### ACTION ITEM
Return, in their exact form, the lines that lie between the start of the data below and the line containing "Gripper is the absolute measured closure", with both ends included.

(Records from a data source)
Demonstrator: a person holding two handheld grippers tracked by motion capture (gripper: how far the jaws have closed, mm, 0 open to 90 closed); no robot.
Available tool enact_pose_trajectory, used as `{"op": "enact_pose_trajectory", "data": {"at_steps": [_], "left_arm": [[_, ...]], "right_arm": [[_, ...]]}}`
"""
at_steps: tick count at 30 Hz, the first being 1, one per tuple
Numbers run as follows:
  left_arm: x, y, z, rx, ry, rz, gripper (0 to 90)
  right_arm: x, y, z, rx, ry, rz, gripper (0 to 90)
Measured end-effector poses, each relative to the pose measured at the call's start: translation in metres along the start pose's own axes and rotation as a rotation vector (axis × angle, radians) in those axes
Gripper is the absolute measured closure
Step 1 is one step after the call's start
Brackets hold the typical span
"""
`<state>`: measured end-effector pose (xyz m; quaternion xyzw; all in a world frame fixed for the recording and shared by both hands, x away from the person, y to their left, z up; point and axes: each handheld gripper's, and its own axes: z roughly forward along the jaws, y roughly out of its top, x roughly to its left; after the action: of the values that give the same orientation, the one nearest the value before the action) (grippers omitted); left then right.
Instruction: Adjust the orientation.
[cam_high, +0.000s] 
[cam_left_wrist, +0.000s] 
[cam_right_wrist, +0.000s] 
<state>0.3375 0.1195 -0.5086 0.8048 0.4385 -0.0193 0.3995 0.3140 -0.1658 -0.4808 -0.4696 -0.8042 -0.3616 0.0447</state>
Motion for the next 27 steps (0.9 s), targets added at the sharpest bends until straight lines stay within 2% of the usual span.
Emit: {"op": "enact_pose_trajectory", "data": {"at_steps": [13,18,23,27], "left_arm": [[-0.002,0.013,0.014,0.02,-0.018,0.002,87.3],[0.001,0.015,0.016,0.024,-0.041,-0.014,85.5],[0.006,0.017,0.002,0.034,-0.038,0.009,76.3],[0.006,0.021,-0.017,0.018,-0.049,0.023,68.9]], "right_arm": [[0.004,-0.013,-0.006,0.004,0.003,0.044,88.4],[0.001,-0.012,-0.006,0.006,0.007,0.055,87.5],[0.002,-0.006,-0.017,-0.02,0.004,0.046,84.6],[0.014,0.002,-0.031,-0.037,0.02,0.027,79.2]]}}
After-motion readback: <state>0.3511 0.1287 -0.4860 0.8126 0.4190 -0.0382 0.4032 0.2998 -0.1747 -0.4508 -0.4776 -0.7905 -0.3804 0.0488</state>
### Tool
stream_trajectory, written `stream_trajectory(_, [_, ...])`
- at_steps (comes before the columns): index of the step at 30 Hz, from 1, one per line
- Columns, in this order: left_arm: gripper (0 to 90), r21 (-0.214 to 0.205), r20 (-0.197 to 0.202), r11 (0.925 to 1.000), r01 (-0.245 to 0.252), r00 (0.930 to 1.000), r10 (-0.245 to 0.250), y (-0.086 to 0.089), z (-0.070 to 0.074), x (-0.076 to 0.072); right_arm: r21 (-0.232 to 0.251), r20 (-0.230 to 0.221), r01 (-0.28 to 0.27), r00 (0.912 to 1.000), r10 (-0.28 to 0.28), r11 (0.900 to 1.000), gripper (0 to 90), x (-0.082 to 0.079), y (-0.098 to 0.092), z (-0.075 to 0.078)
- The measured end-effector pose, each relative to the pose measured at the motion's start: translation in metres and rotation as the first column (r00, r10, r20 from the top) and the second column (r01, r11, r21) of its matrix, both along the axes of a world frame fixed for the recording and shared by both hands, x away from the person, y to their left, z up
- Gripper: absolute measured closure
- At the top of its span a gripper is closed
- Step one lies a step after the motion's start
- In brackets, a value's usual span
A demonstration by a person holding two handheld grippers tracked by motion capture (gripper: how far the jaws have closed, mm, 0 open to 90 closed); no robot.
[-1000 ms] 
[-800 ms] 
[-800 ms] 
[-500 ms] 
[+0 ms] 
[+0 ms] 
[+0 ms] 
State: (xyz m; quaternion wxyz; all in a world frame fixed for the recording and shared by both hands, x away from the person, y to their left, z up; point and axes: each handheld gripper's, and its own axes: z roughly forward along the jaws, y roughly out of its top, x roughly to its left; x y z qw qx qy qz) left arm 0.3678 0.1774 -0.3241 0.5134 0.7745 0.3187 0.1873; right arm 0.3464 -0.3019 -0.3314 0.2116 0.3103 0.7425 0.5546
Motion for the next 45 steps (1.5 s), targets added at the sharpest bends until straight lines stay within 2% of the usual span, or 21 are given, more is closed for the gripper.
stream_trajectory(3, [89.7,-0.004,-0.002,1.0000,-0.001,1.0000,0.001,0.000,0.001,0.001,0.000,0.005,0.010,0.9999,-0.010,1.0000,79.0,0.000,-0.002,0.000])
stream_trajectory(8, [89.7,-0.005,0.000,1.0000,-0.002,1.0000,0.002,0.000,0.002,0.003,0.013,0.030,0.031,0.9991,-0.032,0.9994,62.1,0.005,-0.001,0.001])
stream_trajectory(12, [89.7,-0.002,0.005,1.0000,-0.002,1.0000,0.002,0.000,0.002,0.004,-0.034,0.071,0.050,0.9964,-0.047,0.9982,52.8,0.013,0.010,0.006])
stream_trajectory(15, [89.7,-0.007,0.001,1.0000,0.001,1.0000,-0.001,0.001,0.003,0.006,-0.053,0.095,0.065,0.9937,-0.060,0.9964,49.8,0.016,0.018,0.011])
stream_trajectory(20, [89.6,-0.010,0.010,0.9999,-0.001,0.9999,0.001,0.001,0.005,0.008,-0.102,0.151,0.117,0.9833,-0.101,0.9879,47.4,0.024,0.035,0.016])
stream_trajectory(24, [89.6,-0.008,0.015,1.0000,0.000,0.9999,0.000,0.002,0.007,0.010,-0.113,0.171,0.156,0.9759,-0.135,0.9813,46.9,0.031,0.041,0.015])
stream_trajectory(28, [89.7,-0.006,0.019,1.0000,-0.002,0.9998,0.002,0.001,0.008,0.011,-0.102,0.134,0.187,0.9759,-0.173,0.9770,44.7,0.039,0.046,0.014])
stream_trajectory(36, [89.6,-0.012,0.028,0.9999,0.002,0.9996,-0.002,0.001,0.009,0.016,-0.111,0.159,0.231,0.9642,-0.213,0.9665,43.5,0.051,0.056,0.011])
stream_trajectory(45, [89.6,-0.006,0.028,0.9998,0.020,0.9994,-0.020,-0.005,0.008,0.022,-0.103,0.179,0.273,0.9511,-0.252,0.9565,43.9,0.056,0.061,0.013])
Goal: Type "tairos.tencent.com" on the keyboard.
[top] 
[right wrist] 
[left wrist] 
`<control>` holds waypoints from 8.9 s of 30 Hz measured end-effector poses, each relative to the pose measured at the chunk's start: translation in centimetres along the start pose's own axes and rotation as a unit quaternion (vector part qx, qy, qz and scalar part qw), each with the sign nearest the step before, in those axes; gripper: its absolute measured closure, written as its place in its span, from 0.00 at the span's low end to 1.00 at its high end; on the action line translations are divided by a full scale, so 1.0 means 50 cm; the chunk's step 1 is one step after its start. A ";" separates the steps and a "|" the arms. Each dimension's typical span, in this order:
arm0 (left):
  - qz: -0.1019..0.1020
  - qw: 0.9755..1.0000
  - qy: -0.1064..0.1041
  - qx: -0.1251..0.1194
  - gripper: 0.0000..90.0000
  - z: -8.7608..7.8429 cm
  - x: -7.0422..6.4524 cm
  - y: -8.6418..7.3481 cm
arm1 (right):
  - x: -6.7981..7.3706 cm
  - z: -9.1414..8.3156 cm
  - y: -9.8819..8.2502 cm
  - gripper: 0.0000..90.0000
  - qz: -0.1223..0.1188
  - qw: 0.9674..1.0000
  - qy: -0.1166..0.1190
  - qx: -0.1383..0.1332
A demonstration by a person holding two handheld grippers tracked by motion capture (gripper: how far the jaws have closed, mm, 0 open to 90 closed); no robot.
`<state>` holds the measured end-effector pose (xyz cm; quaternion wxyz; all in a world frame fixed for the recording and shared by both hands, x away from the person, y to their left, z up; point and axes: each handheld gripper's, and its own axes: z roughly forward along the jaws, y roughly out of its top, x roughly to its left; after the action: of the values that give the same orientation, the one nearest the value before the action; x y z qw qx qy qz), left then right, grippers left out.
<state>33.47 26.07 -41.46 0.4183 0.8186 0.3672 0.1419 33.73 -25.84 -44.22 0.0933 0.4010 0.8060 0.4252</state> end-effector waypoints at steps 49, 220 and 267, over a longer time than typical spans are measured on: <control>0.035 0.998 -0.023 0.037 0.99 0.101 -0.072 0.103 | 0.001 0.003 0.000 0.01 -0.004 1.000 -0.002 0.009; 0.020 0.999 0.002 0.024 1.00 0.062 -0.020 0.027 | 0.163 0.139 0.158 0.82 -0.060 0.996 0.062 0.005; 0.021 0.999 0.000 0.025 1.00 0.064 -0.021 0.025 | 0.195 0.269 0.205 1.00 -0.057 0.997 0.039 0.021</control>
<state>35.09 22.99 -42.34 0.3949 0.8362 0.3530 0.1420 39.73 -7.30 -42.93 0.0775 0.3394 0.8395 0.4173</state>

### OUTPUT FOR THIS TASK
Demonstrator: a person holding two handheld grippers tracked by motion capture (gripper: how far the jaws have closed, mm, 0 open to 90 closed); no robot.
Available tool enact_pose_trajectory, used as `{"op": "enact_pose_trajectory", "data": {"at_steps": [_], "left_arm": [[_, ...]], "right_arm": [[_, ...]]}}`
"""
at_steps: tick count at 30 Hz, the first being 1, one per tuple
Numbers run as follows:
  left_arm: x, y, z, rx, ry, rz, gripper (0 to 90)
  right_arm: x, y, z, rx, ry, rz, gripper (0 to 90)
Measured end-effector poses, each relative to the pose measured at the call's start: translation in metres along the start pose's own axes and rotation as a rotation vector (axis × angle, radians) in those axes
Gripper is the absolute measured closure

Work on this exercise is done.